### Assigned task
Search the material below for the word "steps" and copy every line in which it occurs.

### Source material
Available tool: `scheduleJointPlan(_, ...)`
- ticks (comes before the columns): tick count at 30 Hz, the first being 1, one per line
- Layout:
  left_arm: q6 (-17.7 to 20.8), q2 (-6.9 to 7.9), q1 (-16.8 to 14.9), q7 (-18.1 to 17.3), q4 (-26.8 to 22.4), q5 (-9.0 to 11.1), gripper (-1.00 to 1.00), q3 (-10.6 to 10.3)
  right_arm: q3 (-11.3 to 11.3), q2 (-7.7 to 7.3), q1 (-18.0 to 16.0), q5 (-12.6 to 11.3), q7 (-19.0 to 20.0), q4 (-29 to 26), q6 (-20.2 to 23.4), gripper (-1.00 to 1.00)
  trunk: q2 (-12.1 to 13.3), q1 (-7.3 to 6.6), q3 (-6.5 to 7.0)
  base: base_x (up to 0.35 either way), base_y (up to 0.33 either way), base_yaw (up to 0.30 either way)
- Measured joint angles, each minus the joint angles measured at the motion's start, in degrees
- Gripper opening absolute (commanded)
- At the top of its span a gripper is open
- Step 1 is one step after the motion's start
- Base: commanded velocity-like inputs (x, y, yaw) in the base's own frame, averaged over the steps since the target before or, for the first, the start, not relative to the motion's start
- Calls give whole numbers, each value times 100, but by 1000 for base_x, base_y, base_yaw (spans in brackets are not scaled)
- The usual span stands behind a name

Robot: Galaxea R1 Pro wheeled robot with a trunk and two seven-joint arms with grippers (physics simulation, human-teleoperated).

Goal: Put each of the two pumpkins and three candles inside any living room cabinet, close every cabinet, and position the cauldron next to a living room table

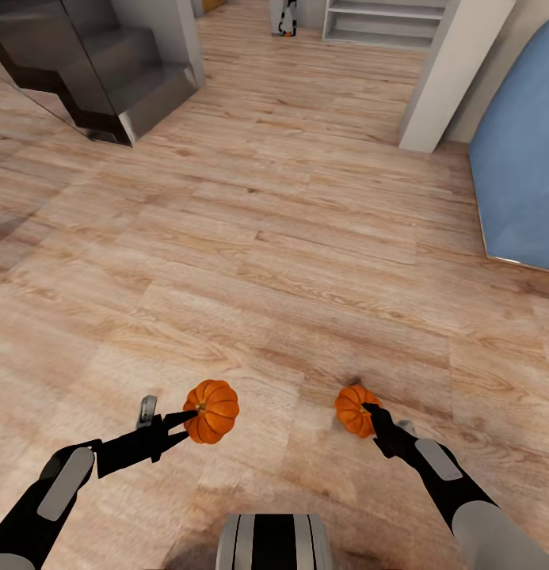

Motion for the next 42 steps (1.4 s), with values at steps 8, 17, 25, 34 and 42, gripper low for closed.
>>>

### Exercise response
- Base: commanded velocity-like inputs (x, y, yaw) in the base's own frame, averaged over the steps since the target before or, for the first, the start, not relative to the motion's start
Motion for the next 42 steps (1.4 s), with values at steps 8, 17, 25, 34 and 42, gripper low for closed.

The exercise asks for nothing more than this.